Written by Kieran Harte

Essentially, a Data Protection Impact Assessment (DPIA) is mandatory when the processing of personal data is, “likely to result in a high risk to the rights and freedoms of natural persons”. In the context of the AI Act, a DPIA will also need to be conducted by deployers in respect of the use of high-risk AI systems as well as providing a summary to the national authority. A “deployer” is a person using an AI system under its authority.

The list of high-risk use cases is set out in Annex III of the AI Act and will be maintained by the European Commission. AI systems that are considered to be high-risk, such as those used in critical infrastructure, education, healthcare, law enforcement, border management, or elections, will have to comply with strict requirements set out in the Act. AI Systems that perform narrow procedural tasks, improve the result of previous human activities, do not influence human decisions, or do purely preparatory tasks are not considered high-risk. However, an AI system shall always be considered high-risk if it performs profiling of natural persons.

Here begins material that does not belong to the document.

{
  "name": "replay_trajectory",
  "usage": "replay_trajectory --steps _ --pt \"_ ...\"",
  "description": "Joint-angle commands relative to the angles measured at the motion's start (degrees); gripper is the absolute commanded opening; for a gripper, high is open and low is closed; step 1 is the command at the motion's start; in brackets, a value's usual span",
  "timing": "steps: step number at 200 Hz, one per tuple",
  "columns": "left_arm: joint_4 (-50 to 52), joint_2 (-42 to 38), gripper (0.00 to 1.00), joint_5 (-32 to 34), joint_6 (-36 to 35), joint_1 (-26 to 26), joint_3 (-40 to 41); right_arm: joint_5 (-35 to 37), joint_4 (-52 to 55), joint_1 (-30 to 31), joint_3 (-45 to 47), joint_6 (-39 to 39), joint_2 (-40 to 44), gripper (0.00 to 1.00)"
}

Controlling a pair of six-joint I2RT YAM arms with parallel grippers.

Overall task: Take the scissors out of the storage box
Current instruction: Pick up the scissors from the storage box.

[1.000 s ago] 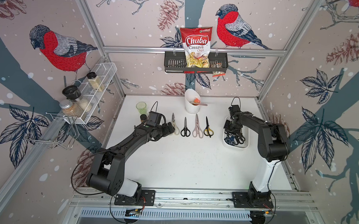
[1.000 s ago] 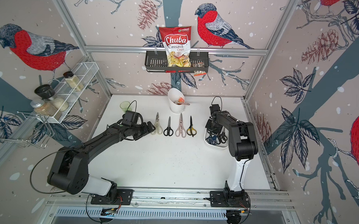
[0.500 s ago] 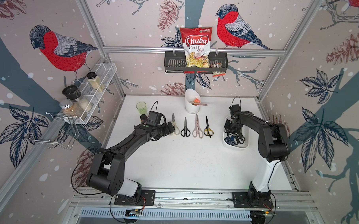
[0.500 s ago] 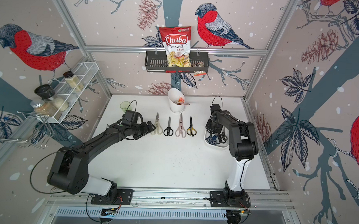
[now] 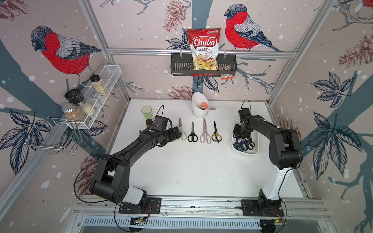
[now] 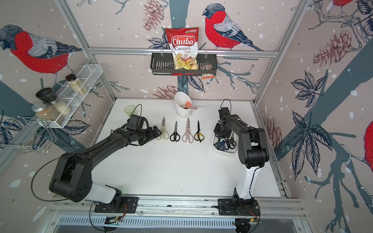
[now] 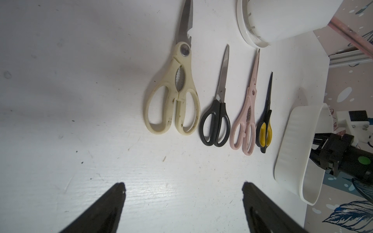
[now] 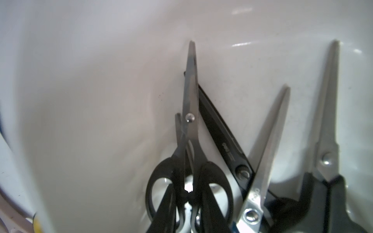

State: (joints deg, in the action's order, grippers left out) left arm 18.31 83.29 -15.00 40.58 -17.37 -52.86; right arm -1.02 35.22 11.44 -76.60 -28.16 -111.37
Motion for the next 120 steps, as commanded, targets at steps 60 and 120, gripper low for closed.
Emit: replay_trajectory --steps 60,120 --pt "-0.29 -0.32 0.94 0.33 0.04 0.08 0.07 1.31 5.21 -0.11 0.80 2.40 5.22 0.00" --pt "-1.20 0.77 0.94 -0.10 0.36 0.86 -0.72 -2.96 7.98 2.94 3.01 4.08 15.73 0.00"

The DPIA shall contain at least the information set out in Article 13 of the Act (in addition to the information mandated by Article 35 GDPR):

• identity and contact details of the provider (or its authorised representative)
• the “characteristics, capabilities and limitations of performance” of the high-risk Al system, including:
  • purpose
  • level of accuracy, including metrics, robustness and cybersecurity, and anything that might impact it (Article 15)
  • possible risks to the health and safety or fundamental rights
  • technical capabilities and characteristics of the system sufficient to explain its output
  • target persons on which the system is intended to be used
  • specifications for the input data or any other relevant information in terms of the training, validation and testing data sets used
  • information to enable deployers to interpret the output of the system and use it appropriately.
• changes to the high-risk AI system and its performance
• human oversight measures set out in Article 14
• computational and hardware resources needed, expected lifetime of the system and any necessary maintenance and care measures to ensure the proper functioning of that AI system including software updates
• a description of the mechanisms for collecting, storing, and interpreting the logs in accordance with Article 12.

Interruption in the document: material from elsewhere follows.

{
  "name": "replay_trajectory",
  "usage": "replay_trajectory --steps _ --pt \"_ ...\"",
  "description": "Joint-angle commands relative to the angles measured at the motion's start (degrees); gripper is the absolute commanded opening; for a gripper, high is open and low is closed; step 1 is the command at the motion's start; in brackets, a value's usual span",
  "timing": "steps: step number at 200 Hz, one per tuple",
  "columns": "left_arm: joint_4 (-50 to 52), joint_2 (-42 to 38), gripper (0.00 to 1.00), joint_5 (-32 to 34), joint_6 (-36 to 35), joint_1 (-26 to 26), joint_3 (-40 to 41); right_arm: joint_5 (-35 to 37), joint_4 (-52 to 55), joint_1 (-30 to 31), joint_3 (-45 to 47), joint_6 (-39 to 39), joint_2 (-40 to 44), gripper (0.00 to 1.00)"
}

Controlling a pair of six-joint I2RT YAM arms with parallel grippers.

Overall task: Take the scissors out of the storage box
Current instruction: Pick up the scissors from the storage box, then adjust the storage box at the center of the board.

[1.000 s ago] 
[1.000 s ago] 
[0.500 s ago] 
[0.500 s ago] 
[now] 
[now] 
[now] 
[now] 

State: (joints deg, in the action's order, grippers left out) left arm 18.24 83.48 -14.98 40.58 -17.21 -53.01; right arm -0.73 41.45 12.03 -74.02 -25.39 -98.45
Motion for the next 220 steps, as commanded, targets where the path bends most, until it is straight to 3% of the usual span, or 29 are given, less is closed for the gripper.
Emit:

A deployer may also have to conduct a Fundamental Rights Impact Assessment (FRIA) under the AI Act and notify the national authority of the results. Deployers that are public bodies or private enterprises providing public services, and operators providing high-risk systems, are covered by this requirement. The assessment should include:

• a description of the processes in which the system will be used
• period of time and frequency in which the system is intended to be used
• persons and groups affected
• description of the human oversight measures
• specific risk assessment and the associated mitigation measures

In practice, the FRIA requirement can be met where the FRIA elements have been incorporated in one consolidated DPIA that meets the requirements of both the GDPR, and the AI Act – meaning one document will suffice.

The European Artificial Intelligence Office (AI Office) will develop standardised template documents to facilitate compliance with the AI Act and help reduce the administrative burden for deployers.